Bunu ilişkilerimizin ilk başladığı dönem olarak adledebiliriz.
Genetik benzerliğimiz var, Tunuslu ile Türk’ü ayırt edemezsiniz
1865 Tunus şehrinin belediye olarak ilan edildiği ferman bugün Bando Müzesinde sergi halindedir. Osmanlı Tunus’u korumuş kollamış, Tunus da sistem kurmuş ve Tunusluların kendilerine yönettirmiş. Tunus da bunun karşılığı olarak Osmanlı’ya büyük bir sempati duymuş.
Kız alışverişi yapılmış. Osmanlı’dan eğitimciler gelmiş buradan Osmanlı’ya eğitimciler gitmiş. Ciddi bir kan değişimi var. Genetik benzerliğimiz oradan kaynaklanır. Sokakta dolaştığınız zaman “Bu Tunuslu mu Türk mü?” ayırt edemezsiniz.
Kastamonu da Tunus köyü
Aynı zamanda 1856 yılında Tunuslular, Kırım harbine Tunus’dan 15000 asker gönderiyor. Bir kısmı şehit oluyor. Geri kalanlar dönerken Kastamonu’ya yerleşiyorlar. Yerleştikleri yere de “Tunuslular Köyü” deniyor. Ve hala o köy canlılığını koruyor ve Tunus gelenek göreneğini, kültürünü yaşayan, Tunus bayrağı ile ayakta duran bir köydür. Her 23 Ağustos’ta da Türk-Tunus birliği beraberliği kutlanır ve Tunus şenlikleri düzenlendir. Köyün girişinde de Türk-Tunus kardeşliğini sembolize eden bir çeşme vardır.
Bunlar tabi yaşanmış fiziki reel hadiseler. 11 Miyonluk Tunus nüfusu, bütün Afrika kültürünün, Afrika medeniyetinin esin kaynağıdır. İsmi de zaten Tunus’tan alınmadır “Afrikiye”.
Mağrip bandında istikrar ve gelecek vaad eden tek ülke Tunus
Tunus Afrika’nın 54 ülkesi içerisinde kendi komşuları ile en düzgün ilişkiye sahip, kimse ile kavgası olmayan, kimse ile problemi olmayan aksine herkes ile çok iyi geçinen tek Afrika ülkesidir.

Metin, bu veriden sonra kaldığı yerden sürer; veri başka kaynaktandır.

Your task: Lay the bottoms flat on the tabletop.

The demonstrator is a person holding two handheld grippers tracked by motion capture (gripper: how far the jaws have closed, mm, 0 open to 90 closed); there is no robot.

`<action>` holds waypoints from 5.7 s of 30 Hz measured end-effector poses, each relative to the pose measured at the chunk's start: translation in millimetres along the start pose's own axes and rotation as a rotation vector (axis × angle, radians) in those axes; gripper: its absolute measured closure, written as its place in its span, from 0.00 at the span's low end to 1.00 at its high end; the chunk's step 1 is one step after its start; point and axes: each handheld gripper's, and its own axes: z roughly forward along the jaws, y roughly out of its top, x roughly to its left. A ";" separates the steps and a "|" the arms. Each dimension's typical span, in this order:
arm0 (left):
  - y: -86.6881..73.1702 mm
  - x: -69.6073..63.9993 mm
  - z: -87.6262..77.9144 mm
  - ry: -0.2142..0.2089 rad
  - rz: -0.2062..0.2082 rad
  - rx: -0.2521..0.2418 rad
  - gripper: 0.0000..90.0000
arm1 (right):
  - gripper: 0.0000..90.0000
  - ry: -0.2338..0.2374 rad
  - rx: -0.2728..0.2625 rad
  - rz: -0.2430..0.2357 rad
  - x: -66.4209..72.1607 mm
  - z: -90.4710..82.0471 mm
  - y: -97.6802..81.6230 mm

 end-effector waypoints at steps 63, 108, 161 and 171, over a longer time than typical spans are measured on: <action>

Hele Mağrip bandında istikrar ve gelecek vaad eden tek ülkedir. Mısır’ın, Libya’nın durumu Cezayir’in statüsü ortada. Fas hala Batı Sahra problemini çözememiştir. Afrika Birliğinden izole edilmiştir. Tekrar geçen seneden bu yana Afrika Birliği’ne tekrar üye olmak için gayret içindedir. Dolayısı ile siyasi bir sorunu vardır.
Afrika Stratejisinin en makul ülkesi Tunus’tur
Ülkemizin Afrika Stratejindeki Tunus’un yerinden bahseden Büyükelçimiz, “Bu gerekçelerden dolayı Türkiye’nin 2003 yılında ortaya koyduğu Afrika statejisinin en makul, mantıklı ve istikrarlı yürütülebileceği tek ülke Tunus’tur.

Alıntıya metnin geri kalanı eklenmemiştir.